Analysis of proteins associated with growth of Bacteroides ovatus on the branched galactomannan guar gum.

Bacteroides ovatus, a gram-negative obligate anaerobe from the human colon, can ferment the branched galactomannan guar gum. Previously, three enzymes involved in guar gum breakdown were characterized. The expression of these enzymes appeared to be regulated; i.e., specific activities were higher in extracts from bacteria grown on guar gum than in extracts from bacteria grown on the monosaccharide constituents of guar gum, mannose and galactose.

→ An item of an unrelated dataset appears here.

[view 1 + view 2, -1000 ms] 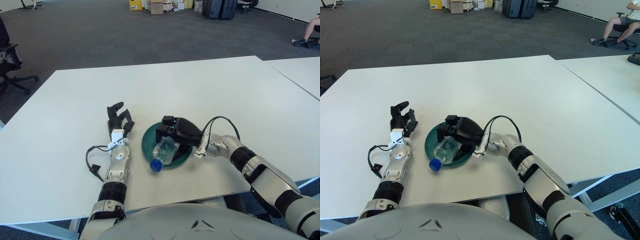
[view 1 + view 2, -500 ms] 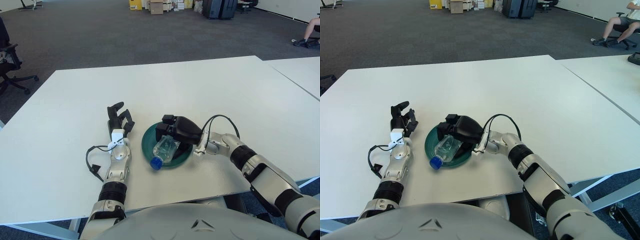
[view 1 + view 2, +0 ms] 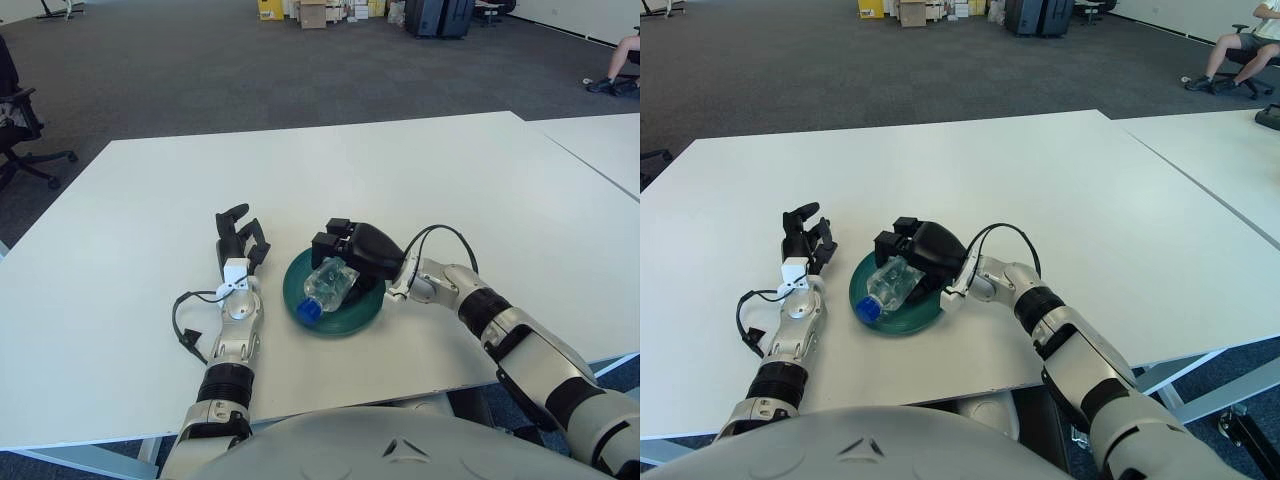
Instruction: Put the bottle into the plate.
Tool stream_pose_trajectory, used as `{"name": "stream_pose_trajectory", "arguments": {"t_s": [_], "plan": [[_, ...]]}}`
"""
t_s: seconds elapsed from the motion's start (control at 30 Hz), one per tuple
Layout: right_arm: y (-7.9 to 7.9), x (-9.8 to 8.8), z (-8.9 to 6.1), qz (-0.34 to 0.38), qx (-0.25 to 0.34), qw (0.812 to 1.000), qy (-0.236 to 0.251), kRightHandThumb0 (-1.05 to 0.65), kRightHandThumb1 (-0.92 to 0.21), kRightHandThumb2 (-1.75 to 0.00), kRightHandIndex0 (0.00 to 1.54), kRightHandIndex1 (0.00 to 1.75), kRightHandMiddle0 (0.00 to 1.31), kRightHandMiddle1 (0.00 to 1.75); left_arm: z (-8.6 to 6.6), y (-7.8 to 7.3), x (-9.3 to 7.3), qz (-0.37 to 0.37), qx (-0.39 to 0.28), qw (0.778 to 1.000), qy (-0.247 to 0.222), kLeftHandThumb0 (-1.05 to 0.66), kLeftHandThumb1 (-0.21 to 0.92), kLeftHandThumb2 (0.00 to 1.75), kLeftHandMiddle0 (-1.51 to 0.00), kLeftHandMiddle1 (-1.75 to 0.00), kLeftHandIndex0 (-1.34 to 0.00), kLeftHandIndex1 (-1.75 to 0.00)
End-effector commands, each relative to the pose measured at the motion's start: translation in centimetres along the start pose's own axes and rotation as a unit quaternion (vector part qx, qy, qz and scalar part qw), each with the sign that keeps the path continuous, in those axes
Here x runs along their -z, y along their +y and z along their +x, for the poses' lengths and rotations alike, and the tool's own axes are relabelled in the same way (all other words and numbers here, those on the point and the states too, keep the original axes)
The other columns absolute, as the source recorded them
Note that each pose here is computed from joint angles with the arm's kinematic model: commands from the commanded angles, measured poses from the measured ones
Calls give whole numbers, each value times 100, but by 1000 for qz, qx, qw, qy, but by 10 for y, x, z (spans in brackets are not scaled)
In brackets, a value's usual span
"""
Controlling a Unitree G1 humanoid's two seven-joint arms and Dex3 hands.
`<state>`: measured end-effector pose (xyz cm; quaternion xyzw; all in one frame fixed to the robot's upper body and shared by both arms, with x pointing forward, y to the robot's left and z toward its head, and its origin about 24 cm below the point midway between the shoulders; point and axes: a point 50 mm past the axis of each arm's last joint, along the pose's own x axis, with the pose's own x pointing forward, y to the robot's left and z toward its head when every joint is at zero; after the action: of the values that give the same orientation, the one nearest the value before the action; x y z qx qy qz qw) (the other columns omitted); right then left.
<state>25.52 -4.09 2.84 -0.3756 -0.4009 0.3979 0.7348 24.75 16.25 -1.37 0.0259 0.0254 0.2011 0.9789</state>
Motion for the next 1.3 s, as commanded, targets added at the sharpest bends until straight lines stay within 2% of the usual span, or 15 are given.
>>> {"name": "stream_pose_trajectory", "arguments": {"t_s": [0.0, 0.83, 1.03, 1.27], "plan": [[-16, 2, 11, -11, 27, 1000, -11, -45, -35, -127, 107, 175, 58, 175, 2, 0, -2, 7, 4, 1000, -5, -60, 92, 76, -46, -55, -16, -110], [-6, 7, 10, -19, -14, 1000, 0, -46, -33, -130, 107, 175, 59, 175, 2, 0, -2, 10, 7, 1000, -6, -61, 92, 78, -45, -55, -13, -111], [2, 10, 6, -23, -51, 998, 7, -46, -33, -130, 104, 175, 60, 175, 0, 0, -4, 13, 7, 1000, -15, -62, 92, 78, -45, -55, -13, -111], [8, 11, 5, -42, -58, 997, 9, -46, -32, -130, 105, 175, 60, 175, -1, 1, -4, 15, 8, 1000, -15, -64, 92, 79, -45, -55, -12, -111]]}}
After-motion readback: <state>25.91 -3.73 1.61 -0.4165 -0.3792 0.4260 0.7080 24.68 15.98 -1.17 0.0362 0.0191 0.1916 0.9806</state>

In the present study, we used two-dimensional gel analysis to determine the total number of B. ovatus proteins enhanced during growth on guar gum. Twelve soluble proteins and 20 membrane proteins were expressed at higher levels in guar gum-grown cells than in galactose-grown cells. An unexpected finding was that the expression of the two galactomannanases was induced by glucose as well as guar gum. Three other proteins, one membrane protein and two soluble proteins, had this same expression pattern. The remainder of the guar gum-associated proteins seen on two-dimensional gels and the guar gum-associated alpha-galactosidase were induced in cells grown on guar gum but not in cells grown on glucose. Two transposon-generated mutants (M-5 and M-7) that could not grow on guar gum were isolated. Both mutants still expressed the galactomannanases and the alpha-galactosidase. They also still expressed all of the guar gum-associated proteins that could be detected in two-dimensional gels of glucose-grown or galactose-grown cells. A second transposon insertion that suppressed the guar gum-negative phenotype of M-5 was isolated and characterized. The characteristics of this suppressor mutant indicated that the original transposon insertion was probably in a regulatory locus.[1]